- _TASK INSTRUCTIONS_
In the records, each line holding "provide" must be reported.

- _DATA EXCERPTS_
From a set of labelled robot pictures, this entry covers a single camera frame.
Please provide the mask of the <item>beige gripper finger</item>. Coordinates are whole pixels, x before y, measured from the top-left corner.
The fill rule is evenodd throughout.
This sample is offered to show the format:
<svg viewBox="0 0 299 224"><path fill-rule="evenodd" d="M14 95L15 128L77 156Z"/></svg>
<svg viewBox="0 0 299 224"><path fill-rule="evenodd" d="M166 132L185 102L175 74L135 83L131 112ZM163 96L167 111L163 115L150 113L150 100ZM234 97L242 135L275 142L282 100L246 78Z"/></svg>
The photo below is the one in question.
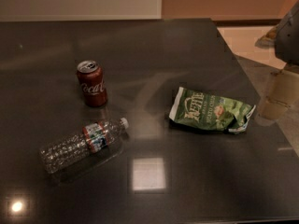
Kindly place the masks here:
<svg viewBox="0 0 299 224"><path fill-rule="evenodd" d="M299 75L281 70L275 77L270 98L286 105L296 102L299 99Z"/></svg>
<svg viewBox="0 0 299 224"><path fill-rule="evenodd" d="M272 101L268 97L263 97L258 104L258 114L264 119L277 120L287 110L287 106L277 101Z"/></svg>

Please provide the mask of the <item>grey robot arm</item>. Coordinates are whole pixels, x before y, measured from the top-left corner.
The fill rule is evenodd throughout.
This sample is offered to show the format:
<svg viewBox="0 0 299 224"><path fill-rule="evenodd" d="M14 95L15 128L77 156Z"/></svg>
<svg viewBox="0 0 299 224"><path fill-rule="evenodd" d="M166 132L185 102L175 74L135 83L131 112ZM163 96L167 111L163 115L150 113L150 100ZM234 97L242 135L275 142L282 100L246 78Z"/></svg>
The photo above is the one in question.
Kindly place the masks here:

- _WRITTEN RESPONSE_
Please provide the mask of the <item>beige gripper finger</item>. Coordinates are whole pixels, x before y, measured from the top-left corner.
Please provide the mask of the <item>grey robot arm</item>. Coordinates are whole pixels, x before y, measured from the top-left corner.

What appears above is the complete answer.